Od końca sierpnia poprzedniego roku jest graczem Lechii. Jak na razie nikogo do siebie nie przekonał. W prasie zaczęło się roić od informacji na temat jego możliwego odejścia. W tym kontekście wymieniano m.in. Hellas Werona oraz kluby z Kazachstanu.
Krasić jednak zaprzecza doniesieniom. – Nie wiem skąd biorą się te wszystkie plotki dotyczące mojego rzekomego odejścia do innego klubu.

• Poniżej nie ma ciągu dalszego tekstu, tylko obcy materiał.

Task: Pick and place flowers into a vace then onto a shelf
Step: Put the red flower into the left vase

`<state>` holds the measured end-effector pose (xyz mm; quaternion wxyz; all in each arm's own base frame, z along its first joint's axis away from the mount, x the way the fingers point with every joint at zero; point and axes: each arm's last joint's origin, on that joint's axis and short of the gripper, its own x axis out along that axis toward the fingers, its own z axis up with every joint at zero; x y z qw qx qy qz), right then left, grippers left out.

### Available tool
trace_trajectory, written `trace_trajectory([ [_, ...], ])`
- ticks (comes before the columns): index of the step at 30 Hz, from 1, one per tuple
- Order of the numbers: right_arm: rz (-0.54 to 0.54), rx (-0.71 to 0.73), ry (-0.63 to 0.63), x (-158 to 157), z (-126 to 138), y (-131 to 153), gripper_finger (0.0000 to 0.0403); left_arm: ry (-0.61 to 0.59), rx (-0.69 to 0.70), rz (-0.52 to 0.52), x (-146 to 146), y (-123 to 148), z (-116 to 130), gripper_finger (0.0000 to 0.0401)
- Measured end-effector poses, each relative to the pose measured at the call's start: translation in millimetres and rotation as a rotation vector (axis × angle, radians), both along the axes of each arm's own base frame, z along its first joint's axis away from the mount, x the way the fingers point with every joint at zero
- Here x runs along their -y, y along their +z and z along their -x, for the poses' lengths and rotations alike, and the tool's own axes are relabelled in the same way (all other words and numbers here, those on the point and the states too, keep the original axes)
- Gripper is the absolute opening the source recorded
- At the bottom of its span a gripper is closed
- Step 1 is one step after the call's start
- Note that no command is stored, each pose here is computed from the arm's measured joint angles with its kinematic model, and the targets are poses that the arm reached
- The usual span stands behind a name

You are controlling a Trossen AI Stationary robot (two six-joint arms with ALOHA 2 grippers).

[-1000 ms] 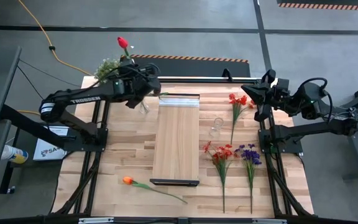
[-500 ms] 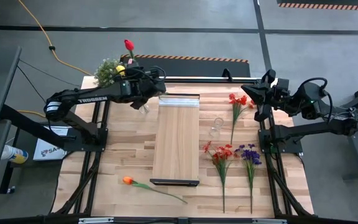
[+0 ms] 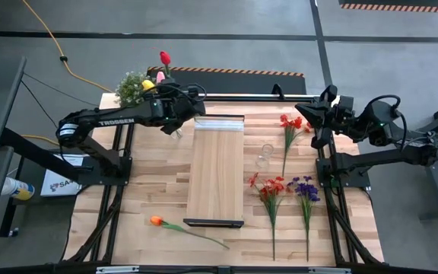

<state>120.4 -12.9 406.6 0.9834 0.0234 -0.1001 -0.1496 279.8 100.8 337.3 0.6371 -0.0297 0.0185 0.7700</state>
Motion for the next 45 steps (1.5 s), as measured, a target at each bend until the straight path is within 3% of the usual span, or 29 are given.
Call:
trace_trajectory([
  [5, 0.000, 0.000, 0.000, 0.0, 0.0, -0.1, 0.0000, -0.007, -0.004, 0.009, 0.0, -0.7, -0.1, 0.0038],
  [17, 0.000, 0.000, 0.000, 0.0, 0.0, -0.1, 0.0000, -0.024, 0.001, 0.028, 0.0, -1.2, -0.6, 0.0105],
  [45, 0.002, 0.000, 0.011, -0.3, -0.1, 0.0, 0.0000, -0.088, -0.028, 0.107, 0.3, -4.0, -1.3, 0.0110],
])
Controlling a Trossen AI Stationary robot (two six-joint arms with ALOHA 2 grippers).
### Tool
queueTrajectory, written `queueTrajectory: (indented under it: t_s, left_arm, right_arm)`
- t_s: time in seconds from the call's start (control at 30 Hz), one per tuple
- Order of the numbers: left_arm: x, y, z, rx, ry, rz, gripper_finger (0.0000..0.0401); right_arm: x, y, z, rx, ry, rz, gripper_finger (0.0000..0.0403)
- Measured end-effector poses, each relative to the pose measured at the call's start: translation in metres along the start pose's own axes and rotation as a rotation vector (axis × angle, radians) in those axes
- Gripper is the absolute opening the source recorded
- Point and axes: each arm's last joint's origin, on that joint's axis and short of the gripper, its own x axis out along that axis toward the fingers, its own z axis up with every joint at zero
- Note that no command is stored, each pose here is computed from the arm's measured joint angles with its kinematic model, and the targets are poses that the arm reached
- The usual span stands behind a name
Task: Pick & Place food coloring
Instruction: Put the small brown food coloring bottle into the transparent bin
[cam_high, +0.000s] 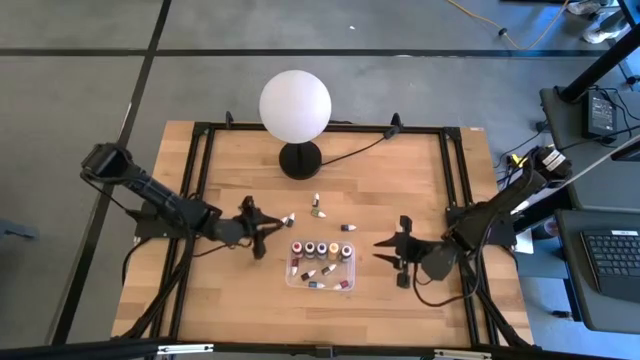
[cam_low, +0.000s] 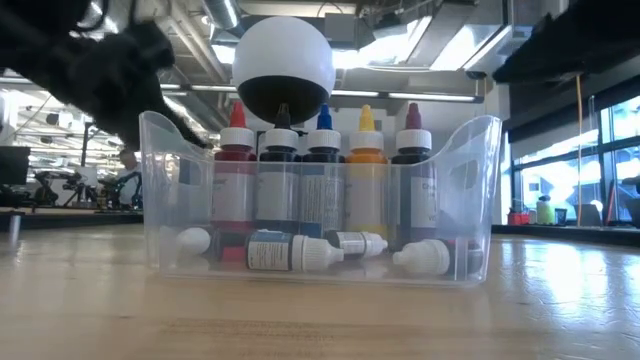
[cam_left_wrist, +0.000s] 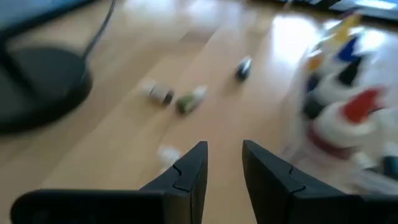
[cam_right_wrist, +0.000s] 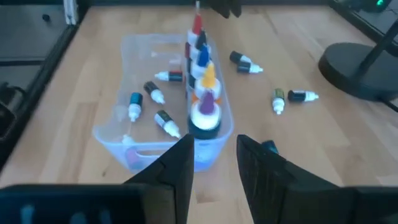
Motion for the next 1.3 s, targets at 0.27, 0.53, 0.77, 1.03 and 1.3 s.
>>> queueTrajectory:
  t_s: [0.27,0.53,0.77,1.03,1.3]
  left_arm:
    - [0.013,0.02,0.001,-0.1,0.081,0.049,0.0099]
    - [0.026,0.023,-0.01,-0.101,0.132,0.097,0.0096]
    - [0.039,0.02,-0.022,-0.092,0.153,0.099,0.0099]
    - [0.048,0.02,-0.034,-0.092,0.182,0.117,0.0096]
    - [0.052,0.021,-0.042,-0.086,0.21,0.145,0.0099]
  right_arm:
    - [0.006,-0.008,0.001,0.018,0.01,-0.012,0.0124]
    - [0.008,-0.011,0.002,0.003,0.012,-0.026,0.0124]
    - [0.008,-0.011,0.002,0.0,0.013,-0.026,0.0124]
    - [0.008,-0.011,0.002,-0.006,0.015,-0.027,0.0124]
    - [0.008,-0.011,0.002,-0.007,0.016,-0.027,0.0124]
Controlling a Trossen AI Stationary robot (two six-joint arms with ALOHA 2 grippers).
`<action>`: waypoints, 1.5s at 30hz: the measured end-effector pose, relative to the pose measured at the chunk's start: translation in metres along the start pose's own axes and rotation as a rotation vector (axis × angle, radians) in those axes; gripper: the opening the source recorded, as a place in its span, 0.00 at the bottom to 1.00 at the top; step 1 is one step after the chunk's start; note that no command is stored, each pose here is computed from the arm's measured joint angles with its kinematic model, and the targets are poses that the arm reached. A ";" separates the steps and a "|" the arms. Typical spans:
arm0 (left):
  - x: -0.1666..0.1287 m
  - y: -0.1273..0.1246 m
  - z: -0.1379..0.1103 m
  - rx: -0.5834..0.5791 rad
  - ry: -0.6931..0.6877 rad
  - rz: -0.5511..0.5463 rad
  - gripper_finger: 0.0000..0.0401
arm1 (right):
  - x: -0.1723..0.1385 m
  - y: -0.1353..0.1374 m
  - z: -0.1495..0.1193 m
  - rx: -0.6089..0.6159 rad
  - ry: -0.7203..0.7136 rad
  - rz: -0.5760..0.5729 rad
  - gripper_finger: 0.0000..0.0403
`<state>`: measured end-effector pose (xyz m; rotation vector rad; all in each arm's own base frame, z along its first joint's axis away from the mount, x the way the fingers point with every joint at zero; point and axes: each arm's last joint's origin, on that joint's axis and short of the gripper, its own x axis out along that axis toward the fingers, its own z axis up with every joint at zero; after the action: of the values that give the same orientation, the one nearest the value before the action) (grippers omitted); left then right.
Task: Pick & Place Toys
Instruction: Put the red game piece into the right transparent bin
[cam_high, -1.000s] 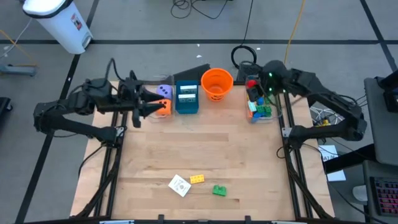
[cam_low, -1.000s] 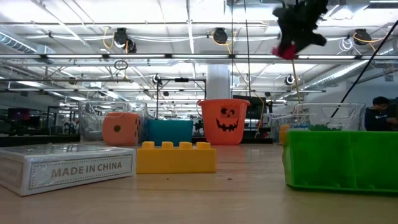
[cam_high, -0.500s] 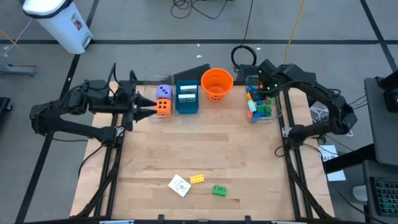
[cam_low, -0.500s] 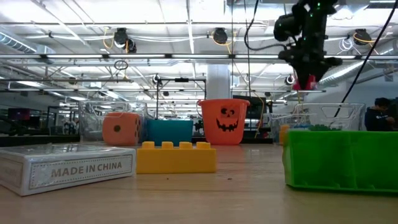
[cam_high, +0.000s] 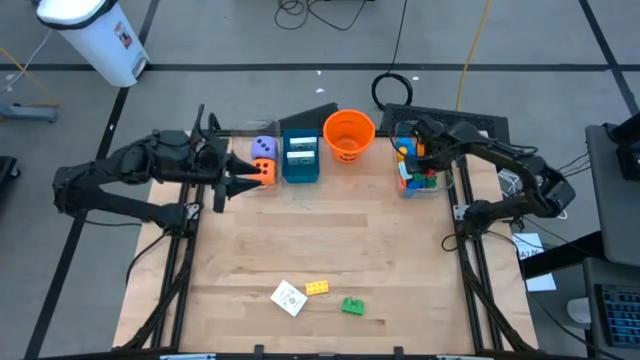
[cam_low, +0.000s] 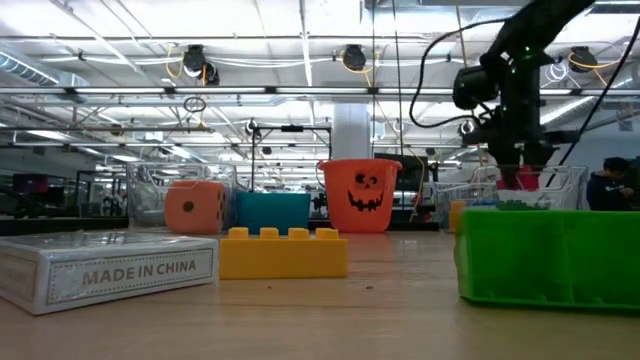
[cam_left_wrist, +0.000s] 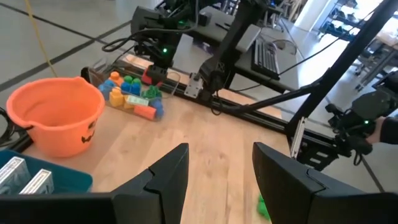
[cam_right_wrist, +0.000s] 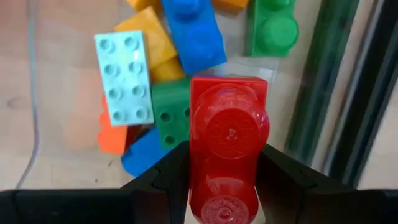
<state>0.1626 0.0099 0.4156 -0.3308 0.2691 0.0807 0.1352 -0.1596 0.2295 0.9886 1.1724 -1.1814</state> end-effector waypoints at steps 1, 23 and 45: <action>0.001 0.000 0.000 0.002 0.001 0.002 0.46 | 0.004 -0.001 0.001 0.008 -0.009 0.005 0.35; 0.056 0.005 0.007 -0.023 -0.006 -0.057 0.46 | 0.030 -0.018 0.010 0.114 -0.091 0.004 0.36; 0.058 0.002 0.006 -0.025 0.028 -0.143 0.46 | 0.027 -0.013 0.013 0.157 -0.135 0.069 0.50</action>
<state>0.2195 0.0160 0.4040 -0.3757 0.2715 -0.0615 0.1245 -0.1780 0.2049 1.0414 0.9438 -1.2788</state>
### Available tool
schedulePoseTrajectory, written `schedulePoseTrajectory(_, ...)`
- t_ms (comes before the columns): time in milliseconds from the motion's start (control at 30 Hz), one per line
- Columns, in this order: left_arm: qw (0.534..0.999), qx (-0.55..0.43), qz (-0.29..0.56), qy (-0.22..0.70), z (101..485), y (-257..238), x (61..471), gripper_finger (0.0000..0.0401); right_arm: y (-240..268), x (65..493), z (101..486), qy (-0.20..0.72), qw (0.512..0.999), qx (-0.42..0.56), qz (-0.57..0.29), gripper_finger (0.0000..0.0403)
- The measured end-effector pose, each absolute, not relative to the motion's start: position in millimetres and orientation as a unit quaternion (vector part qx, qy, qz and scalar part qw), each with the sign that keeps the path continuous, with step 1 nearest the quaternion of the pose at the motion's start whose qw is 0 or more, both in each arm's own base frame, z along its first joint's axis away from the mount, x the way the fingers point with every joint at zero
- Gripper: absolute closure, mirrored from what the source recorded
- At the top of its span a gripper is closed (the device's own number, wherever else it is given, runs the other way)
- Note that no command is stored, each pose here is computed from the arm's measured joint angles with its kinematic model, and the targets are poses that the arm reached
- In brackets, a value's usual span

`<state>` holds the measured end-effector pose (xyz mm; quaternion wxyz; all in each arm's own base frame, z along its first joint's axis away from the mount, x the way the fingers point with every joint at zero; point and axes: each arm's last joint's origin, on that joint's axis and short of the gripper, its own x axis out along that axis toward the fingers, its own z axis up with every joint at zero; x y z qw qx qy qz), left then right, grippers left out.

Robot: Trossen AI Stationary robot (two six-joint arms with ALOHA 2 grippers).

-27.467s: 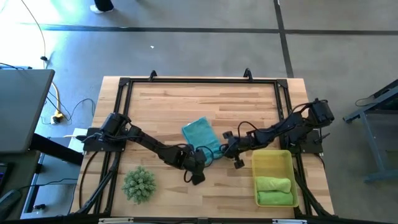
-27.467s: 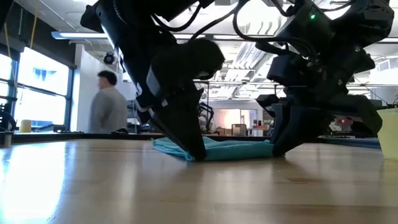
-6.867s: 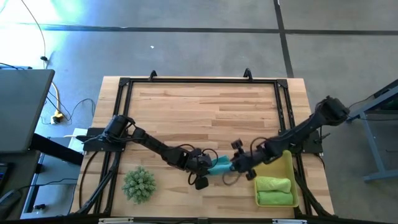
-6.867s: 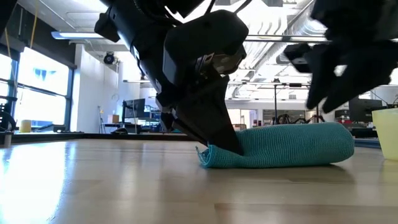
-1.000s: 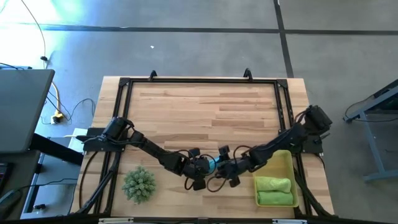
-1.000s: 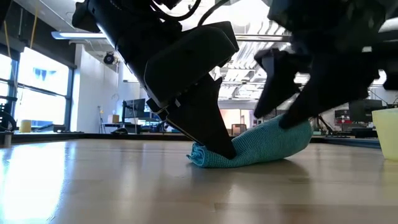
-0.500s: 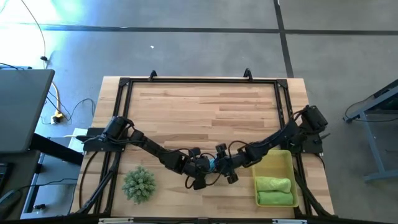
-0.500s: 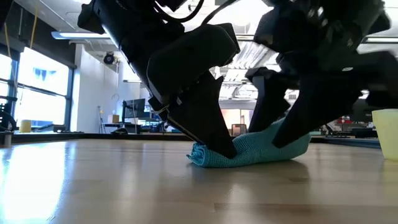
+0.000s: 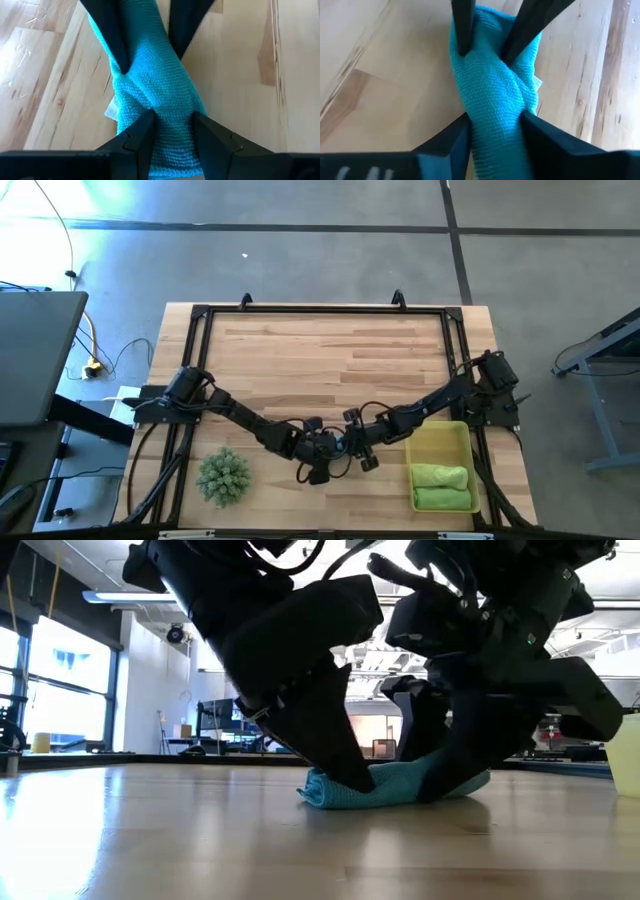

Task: Roll microfiber towels into tight, uniform cylinder then place into a basket
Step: Roll the blue microfiber cloth

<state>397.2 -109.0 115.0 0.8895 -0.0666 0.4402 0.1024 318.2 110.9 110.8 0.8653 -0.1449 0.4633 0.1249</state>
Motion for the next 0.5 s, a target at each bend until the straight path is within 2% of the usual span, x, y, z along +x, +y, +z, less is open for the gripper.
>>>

To nieprawda – mówi dla serwisu „Lechia.pl” zawodnik, którego za formę prezentowaną na zgrupowaniu w Turcji chwalił ostatnio trener
Piotr Nowak. – Moja forma rośnie, cieszę się z tego powodu, bo chcę w nadchodzącej rundzie jak najwięcej pomóc Lechii i grać dużo lepiej niż jesienią – dodaje.
Nowy szkoleniowiec Lechii ustawia 31-latka na środku pomocy. Czy ten zabieg pozwoli Serbowi podtrzymać wysoką – ponoć – formę? Przekonamy się, gdy Lechia zagra o punkty. W pierwszym meczu po zimowej przerwie Biało-Zieloni zmierzą się z Podbeskidziem Bielsko-Biała. Starcie zaplanowano na 13 lutego.